Светёныш, пожевав губами, опорожнил полкубка мёду.
– Прожил слепец двенадцать годов. Родной брат отомстил. Икнулась кровью возмужавшему племяннику старая распря с дядей. Случилось так, что сыновья хана казанского внезапно вторглись в нашу землю. Под Суздалем произошло сражение. Василий-ослепитель был пленён татарами. Дабы освободиться, внёс огромный выкуп. Тотчас поехал к Троице благодарить Бога за освобождение. Дмитрий же Юрьич Ше– мяка, к тому времени сидевший, затаясь, в своём уделе, вмиг собрал приспешников, вошёл с оружием в Дом Сергия и взял под стражу государя прямо в церкви.
– Ох, не боятся Бога русские князья! – всплеснув руками, возмутилась Васса.
– Око за око! – погрозил пальцем Светёныш.
– Это не по-христиански!
– Око за око! – повторил старик. – В ту же ночь в Первопрестольной, на Шемякином дворе, указом захватившего великое княжение Дмитрия Юрьича смещённый государь Василь Васильич был ослеплён. Я там конюшничал, убирал стойла ночью и слышал, как ужасно он кричал.
– Господи Исусе Боже мой! – закрыла лик руками бывшая спальница княгини, матери Юрьичей. – Нет грехам меры! Зло порождает зло! Братья играют ослепительным ножом, как свайкой![112]112
Свайка – игра толстым гвоздём, который броском втыкают в землю, стараясь попасть в кольцо. Орудие играющих также называется свайкой.
[Закрыть]
Ивашка долго набирался сил продолжить, мрачно молчал: переживал ту ночь в Шемякиной конюшне. Потом выпил пол кубка мёду и стал краток:
– Год государствовал Шемяка. В Вологду, куда сослали свергнутого государя, прилетали частые гонцы. Бояре, воеводы ослеплённого Василия сбирали силы. Врасплох была захвачена Москва. Дмитрий Юрьич бежал в отцову вотчину. А вскоре вспыхнула близ Галича братоубийственная битва. Я сражался, как ты понимаешь, на стороне Юрьича, природного своего князя. Меня ранили в грудь, долго лежал пластом. Когда Господь сподобил встать, узнал, что мой разбитый господин бежал в Великий Новгород и там, по тайному приказу слепца Василия, был отравлен. Княгиня Софья, бывшая сиротка Заозёрская, теперь вдова, увезла малого сына в Литву. А я лишился всех своих господ и оказался на соборной паперти.

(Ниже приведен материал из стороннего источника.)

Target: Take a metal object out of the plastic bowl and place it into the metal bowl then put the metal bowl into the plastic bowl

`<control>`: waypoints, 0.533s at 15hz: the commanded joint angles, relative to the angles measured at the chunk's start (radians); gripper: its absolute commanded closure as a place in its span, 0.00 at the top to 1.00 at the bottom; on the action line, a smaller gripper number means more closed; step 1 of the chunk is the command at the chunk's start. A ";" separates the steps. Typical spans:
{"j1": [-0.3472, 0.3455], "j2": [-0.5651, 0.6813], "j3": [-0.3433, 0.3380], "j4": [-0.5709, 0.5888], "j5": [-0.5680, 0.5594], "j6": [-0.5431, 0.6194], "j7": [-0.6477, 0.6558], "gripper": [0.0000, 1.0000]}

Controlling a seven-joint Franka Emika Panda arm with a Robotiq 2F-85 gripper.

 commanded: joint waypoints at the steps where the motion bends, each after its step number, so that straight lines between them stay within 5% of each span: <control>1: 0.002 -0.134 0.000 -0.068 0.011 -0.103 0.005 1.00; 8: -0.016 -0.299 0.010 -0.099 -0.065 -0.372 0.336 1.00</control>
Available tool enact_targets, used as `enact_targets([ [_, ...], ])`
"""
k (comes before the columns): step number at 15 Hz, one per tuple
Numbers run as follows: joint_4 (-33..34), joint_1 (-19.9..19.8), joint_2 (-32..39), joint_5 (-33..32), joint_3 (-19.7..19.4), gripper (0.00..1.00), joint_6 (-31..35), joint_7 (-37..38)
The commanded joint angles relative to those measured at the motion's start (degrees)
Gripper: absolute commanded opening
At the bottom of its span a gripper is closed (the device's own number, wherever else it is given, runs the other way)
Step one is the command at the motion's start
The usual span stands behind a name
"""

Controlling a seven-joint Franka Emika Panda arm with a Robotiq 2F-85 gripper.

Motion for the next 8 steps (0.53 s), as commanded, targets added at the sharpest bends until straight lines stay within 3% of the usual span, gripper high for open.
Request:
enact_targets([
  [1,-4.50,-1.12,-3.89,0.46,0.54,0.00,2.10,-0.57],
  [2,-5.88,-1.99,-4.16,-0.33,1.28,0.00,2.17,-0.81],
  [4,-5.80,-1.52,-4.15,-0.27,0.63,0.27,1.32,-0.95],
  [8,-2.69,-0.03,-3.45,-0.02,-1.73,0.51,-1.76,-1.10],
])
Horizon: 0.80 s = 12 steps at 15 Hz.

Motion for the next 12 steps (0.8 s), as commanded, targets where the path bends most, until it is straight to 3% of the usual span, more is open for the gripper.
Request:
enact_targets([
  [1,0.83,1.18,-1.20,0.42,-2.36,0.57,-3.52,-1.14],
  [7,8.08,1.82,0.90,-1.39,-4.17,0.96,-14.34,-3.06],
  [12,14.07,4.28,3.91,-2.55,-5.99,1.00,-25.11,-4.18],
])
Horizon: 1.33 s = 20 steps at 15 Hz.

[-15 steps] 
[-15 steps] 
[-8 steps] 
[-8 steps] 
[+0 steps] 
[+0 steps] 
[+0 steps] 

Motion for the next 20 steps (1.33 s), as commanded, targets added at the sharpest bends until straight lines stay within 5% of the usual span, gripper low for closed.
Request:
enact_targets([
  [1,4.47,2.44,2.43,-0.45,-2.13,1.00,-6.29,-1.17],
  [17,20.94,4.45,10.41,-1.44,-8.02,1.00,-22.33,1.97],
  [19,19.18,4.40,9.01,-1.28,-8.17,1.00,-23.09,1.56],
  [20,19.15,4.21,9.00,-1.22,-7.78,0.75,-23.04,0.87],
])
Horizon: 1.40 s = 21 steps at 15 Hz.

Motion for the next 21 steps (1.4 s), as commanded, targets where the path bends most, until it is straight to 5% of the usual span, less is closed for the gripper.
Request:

– Однако же не всех, – вспомнила Васса. – Где Дмитрий Красный, младший сын нашего князя?
Светёныш пояснил:
– Младыш почти не принимал участия в междоусобьях братьев. Он умер в Галиче, неясно, от какой болезни.
– Царствие ему Небесное! – перекрестилась Васса. – Жаль княжича. Такой кудрявый был красавчик!
Светёныш опустил главу на грудь. Он обогрет, напитан, накопленная издавна усталость клонила в сон.
Хозяйка молвила раздумчиво:
– Вот отчего ваш государь сегодня прозывается Василий Тёмный.
Ивашка не откликнулся.
В сенях и в переходах раздались шаги вернувшегося от посольских дел Семёна Едиголдова. Сестра встала навстречу брату. Он, войдя в Столовую палату, с удивлением уставился на незнакомца.
– Это мой старый друг, – по-русски сообщила Васса, – ближний слуга князя Юрия Дмитрича, ныне бездомный и безденежный.
Брат что-то сказал по-литовски.
– Я так рада! – восхитилась Васса. – Сама хотела попросить: нельзя ли взять его с собой в Литву. Ты предложил. Я благодарна.
Тут Светёныш вздрогнул, вскочил, стал кланяться.
– Слушай, Ивашка... – улыбнулась ему Васса.
– Слышал, – перебил он кратко по своему прежнему обычаю. – Ты добрая. Однако не хочу я в Литву. Как-нибудь уж здесь... Ох, засиделся! Пора и восвояси. Пошёл я, благодарствую на угощении.
– Постой, – схватила его за рукав литвинка, – провожу. Чуть-чуть подожди вот здесь. Хочу вручить поминок.
Васса сбегала и принесла тугую калиту.
Ивашка взял трясущейся рукой.
– Тут, – покраснела Васса, – ну хоть что-то. На первое время. Вот ещё тулуп...
Сказала что-то по-литовски. Принесли ношеный, но крепкий тулуп. Старик надел, опять стал кланяться.
– Останься, – без надежды попросила Васса. – Трудно тебе тут одному.
Он тронул заскорузлыми перстами её выхоленную руку:
– Милая и памятливая! Не осердись, скажу: лучше дома просить милостыню, чем на чужбине жить из милости. Позволь воздать за дружеский поминок постоянной за тебя молитвой. Прощай, добрая знакомка!
Васса, накинув шубу, вышла на крыльцо и видела, как распрямившись, твёрдыми шагами пересёк двор старик Светёныш. Знала: в калите серебряных рублей хватит на его век, Молилась: дай ему Бог не утерять подарок и прожить оставшуюся жизнь благополучно.